→ WHAT YOU SHOULD DO
Identify, in the records below, every line where the string "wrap" appears, and copy each such line.

Stored entries
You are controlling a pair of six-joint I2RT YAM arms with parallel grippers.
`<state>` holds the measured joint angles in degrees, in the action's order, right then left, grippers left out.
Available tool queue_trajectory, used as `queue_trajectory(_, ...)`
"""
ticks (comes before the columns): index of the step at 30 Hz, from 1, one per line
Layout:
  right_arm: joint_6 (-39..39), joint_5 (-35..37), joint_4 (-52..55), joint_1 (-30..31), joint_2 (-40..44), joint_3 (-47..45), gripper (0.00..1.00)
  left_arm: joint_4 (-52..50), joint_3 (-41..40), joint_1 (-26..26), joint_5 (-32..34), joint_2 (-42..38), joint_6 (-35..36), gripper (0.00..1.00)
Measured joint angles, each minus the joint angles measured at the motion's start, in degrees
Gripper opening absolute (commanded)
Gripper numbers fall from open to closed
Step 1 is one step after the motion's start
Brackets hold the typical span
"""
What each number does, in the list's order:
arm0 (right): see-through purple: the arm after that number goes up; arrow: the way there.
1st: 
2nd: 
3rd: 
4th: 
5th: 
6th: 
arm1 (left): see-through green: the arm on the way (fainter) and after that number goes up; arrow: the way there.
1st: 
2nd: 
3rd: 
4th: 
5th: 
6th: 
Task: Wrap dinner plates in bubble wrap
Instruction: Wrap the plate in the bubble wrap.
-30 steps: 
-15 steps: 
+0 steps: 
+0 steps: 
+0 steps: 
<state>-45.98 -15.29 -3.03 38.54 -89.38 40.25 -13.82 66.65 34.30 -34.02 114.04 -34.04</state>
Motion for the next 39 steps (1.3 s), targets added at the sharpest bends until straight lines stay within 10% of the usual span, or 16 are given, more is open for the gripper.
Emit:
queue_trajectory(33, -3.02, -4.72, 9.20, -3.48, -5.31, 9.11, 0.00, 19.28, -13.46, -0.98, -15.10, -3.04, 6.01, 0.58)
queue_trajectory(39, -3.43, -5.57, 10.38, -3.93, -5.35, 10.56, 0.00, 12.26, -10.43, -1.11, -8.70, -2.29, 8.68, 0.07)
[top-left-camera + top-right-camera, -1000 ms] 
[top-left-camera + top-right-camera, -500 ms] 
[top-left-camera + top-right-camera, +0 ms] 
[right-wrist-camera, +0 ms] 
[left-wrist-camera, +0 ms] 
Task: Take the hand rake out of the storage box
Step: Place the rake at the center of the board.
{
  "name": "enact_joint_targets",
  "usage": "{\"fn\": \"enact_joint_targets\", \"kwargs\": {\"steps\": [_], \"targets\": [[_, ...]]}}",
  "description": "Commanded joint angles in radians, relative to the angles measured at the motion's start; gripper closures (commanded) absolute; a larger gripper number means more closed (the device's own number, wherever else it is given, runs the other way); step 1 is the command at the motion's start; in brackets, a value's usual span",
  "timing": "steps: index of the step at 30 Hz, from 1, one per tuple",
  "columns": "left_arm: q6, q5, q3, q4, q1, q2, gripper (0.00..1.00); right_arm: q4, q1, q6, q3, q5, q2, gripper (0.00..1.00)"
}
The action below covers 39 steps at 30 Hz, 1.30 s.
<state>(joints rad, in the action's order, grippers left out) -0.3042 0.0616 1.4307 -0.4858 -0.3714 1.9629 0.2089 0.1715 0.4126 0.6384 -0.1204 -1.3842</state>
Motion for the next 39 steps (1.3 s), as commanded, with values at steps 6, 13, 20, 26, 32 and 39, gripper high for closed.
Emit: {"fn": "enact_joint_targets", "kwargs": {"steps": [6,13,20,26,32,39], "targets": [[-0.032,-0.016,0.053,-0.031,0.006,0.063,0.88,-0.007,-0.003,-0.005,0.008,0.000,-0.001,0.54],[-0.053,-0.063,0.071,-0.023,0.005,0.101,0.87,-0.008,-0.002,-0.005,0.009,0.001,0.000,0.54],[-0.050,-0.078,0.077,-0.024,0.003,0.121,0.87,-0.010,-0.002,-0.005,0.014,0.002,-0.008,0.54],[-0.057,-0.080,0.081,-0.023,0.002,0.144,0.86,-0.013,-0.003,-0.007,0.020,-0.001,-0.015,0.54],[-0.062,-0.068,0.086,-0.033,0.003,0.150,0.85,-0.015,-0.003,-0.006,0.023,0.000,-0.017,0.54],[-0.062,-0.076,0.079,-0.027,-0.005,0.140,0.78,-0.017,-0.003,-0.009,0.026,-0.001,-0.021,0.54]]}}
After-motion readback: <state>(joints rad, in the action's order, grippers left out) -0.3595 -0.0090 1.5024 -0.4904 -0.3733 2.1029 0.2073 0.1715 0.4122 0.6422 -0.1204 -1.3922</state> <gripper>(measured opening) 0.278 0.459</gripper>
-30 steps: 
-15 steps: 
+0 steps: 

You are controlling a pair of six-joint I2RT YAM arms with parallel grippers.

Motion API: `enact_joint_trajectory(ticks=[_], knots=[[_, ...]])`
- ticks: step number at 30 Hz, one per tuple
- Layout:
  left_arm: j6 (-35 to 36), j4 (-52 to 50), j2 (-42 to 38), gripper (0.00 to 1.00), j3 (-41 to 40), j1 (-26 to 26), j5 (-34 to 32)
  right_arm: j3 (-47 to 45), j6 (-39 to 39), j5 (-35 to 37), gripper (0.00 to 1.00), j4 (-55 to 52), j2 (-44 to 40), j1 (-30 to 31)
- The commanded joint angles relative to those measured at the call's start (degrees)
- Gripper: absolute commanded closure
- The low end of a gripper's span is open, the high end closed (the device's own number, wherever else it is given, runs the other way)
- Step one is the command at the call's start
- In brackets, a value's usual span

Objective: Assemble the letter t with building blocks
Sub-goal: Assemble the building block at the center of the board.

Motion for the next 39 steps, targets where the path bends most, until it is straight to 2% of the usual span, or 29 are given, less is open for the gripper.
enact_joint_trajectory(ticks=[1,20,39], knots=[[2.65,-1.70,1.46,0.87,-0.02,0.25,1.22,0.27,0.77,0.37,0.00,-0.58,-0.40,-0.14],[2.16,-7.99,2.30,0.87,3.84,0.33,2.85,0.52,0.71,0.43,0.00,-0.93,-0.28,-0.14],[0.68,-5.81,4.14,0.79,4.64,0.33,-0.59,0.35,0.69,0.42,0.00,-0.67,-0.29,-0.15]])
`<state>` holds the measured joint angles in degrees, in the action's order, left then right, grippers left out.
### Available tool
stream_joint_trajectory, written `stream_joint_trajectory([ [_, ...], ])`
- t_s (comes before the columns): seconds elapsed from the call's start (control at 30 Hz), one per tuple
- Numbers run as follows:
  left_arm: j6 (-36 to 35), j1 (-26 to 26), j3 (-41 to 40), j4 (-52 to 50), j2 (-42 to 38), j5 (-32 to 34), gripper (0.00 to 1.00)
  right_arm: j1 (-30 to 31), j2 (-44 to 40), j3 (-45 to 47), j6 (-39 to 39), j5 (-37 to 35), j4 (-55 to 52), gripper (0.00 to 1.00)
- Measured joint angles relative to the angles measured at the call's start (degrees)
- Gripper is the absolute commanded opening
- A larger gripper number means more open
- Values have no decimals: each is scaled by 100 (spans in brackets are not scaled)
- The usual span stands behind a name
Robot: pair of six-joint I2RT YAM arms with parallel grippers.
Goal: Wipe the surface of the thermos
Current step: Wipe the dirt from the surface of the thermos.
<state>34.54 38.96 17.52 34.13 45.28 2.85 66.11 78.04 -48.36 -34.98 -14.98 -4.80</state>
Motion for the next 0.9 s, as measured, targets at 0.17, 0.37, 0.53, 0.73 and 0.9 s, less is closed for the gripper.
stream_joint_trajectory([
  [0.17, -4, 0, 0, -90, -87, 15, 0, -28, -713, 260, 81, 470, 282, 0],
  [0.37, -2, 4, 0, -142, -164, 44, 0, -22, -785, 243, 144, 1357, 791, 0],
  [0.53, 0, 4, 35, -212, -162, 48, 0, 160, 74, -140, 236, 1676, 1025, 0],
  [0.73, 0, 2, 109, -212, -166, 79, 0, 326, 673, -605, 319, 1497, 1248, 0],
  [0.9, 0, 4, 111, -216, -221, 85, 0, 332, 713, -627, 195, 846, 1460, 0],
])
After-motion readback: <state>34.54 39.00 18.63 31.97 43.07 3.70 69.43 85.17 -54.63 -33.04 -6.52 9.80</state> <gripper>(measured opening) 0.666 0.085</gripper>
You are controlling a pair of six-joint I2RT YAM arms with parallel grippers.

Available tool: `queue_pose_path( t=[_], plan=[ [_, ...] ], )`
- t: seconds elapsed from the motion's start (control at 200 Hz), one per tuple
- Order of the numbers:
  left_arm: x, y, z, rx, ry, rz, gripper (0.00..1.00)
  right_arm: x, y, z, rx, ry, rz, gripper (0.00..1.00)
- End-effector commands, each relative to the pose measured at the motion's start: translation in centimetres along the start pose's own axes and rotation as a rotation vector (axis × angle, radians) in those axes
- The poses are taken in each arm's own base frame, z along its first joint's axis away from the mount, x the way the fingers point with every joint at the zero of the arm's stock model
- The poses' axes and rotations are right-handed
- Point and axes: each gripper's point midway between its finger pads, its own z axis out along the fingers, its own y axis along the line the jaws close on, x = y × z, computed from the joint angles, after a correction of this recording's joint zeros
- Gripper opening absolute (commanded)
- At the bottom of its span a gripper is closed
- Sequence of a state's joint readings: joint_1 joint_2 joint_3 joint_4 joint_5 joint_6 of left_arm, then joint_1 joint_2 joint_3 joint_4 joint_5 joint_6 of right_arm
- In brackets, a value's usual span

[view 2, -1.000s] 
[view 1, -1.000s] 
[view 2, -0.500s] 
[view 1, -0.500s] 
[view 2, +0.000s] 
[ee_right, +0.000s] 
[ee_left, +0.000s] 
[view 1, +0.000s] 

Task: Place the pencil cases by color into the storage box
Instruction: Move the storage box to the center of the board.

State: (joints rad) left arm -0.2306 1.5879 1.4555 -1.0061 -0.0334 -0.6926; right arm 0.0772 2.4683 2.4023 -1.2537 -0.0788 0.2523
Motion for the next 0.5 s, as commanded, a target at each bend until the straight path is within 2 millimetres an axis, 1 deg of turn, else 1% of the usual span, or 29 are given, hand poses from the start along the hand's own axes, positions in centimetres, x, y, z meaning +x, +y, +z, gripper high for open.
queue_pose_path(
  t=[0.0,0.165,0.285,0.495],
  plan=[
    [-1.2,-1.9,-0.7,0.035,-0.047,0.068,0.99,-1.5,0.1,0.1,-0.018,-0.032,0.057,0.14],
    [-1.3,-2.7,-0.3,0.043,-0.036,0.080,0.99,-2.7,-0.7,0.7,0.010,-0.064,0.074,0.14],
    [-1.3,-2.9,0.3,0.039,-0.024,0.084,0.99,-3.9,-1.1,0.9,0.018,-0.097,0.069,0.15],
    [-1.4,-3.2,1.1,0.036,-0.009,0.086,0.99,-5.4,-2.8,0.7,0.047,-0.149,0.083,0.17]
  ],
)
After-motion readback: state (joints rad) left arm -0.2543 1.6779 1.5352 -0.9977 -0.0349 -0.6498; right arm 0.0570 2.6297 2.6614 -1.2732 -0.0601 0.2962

→ OUTPUT
Task: Wrap dinner plates in bubble wrap
Instruction: Wrap the plate in the bubble wrap.

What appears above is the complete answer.